EXERCISE REQUIREMENTS:
Copy exactly the lines of the data below that run from the line holding "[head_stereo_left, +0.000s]" through the line holding "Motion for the", both ends included.
========================
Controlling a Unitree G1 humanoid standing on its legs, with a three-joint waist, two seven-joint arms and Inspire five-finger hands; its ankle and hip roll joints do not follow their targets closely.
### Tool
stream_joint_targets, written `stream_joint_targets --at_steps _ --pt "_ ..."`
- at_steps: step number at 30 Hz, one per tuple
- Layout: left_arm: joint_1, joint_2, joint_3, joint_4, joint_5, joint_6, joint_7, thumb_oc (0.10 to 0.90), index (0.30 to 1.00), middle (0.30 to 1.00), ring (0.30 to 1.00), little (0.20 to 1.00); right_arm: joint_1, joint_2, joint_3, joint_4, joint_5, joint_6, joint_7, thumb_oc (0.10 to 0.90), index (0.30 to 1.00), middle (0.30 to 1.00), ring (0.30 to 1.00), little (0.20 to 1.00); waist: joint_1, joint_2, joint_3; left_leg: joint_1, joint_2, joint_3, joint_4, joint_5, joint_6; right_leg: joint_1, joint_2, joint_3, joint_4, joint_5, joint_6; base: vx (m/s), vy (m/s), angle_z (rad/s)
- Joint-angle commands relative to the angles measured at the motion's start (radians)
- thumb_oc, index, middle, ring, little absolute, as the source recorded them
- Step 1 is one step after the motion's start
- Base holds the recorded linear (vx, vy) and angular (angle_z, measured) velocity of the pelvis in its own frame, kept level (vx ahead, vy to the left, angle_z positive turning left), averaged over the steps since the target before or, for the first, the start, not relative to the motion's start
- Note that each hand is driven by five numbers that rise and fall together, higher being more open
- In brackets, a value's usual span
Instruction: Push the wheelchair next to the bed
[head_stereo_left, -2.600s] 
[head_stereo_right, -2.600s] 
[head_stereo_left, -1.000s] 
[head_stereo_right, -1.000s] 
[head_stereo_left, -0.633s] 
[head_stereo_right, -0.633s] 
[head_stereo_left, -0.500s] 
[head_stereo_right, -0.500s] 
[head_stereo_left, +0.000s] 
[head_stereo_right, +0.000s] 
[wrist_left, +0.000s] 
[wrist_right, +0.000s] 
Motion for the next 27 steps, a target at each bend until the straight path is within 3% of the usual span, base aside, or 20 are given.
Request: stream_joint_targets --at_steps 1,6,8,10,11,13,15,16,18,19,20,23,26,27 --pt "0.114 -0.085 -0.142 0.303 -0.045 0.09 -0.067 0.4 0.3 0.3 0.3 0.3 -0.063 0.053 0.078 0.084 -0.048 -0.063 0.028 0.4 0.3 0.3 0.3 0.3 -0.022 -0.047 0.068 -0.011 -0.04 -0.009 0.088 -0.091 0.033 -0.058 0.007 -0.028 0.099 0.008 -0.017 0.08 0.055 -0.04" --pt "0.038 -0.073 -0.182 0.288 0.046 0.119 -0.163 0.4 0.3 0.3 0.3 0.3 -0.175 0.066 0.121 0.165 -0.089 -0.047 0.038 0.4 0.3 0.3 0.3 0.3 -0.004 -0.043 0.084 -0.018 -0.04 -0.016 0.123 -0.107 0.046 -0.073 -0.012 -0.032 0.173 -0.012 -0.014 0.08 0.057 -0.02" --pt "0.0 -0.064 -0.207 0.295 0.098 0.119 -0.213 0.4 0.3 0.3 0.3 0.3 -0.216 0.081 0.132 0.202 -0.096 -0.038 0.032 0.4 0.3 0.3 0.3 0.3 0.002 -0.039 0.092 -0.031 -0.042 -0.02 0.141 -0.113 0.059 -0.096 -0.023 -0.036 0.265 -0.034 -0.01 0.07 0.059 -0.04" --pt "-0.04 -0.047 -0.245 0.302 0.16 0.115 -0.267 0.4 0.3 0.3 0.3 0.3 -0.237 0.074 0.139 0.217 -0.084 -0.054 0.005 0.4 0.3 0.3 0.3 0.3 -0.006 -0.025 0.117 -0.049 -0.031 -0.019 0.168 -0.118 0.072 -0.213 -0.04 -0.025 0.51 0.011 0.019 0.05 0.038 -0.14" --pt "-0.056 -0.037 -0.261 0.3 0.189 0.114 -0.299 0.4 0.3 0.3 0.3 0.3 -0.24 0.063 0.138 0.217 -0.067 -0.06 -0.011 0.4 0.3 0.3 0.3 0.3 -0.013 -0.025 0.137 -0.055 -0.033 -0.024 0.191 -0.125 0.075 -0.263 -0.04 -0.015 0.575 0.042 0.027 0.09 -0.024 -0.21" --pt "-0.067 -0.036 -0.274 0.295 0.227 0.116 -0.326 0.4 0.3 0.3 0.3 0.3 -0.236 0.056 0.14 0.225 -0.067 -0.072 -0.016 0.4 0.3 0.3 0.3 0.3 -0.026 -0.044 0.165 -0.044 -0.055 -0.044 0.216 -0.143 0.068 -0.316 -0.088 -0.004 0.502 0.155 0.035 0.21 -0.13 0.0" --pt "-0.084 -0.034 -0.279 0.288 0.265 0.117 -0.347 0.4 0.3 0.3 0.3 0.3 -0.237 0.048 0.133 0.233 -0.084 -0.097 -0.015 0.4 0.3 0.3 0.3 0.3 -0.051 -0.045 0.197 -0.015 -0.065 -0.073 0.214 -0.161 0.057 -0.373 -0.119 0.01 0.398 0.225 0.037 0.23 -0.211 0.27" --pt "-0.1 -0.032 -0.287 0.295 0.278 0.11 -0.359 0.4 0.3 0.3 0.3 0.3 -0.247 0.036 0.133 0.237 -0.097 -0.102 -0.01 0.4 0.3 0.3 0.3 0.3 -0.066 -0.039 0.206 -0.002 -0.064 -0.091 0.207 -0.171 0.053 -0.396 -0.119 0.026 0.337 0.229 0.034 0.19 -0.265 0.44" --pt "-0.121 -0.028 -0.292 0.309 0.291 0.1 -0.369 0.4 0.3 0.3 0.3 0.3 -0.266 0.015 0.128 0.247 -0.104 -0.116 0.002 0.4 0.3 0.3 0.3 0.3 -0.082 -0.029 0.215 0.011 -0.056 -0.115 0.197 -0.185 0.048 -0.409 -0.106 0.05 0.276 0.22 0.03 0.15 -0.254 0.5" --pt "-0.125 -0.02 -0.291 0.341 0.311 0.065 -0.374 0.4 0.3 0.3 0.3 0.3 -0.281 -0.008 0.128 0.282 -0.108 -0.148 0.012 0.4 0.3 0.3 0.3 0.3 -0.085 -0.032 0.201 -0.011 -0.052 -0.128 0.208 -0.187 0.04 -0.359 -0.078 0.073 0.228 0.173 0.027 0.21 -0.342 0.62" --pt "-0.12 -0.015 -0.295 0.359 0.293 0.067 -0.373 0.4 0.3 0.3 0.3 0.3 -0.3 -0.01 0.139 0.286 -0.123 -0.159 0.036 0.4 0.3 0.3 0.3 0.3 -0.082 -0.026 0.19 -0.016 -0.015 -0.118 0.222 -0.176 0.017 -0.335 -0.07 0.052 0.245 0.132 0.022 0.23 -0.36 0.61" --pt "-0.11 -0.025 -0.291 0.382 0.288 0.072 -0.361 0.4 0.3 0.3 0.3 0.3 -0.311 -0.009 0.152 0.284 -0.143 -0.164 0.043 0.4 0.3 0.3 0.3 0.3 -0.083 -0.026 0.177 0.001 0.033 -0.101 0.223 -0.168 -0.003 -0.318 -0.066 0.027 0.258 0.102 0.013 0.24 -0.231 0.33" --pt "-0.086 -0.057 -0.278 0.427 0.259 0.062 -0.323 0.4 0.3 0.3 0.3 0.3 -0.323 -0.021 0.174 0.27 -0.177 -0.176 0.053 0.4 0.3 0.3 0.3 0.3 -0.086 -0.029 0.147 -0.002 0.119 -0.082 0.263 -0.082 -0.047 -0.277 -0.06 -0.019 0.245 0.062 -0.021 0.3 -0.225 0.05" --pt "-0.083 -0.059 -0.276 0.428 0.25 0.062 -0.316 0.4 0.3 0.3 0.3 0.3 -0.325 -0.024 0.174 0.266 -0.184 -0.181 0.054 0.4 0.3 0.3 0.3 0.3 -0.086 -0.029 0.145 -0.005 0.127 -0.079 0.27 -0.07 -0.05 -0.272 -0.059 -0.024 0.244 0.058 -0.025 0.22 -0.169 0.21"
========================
WRITTEN REPLY:
[head_stereo_left, +0.000s] 
[head_stereo_right, +0.000s] 
[wrist_left, +0.000s] 
[wrist_right, +0.000s] 
Motion for the next 27 steps, a target at each bend until the straight path is within 3% of the usual span, base aside, or 20 are given.

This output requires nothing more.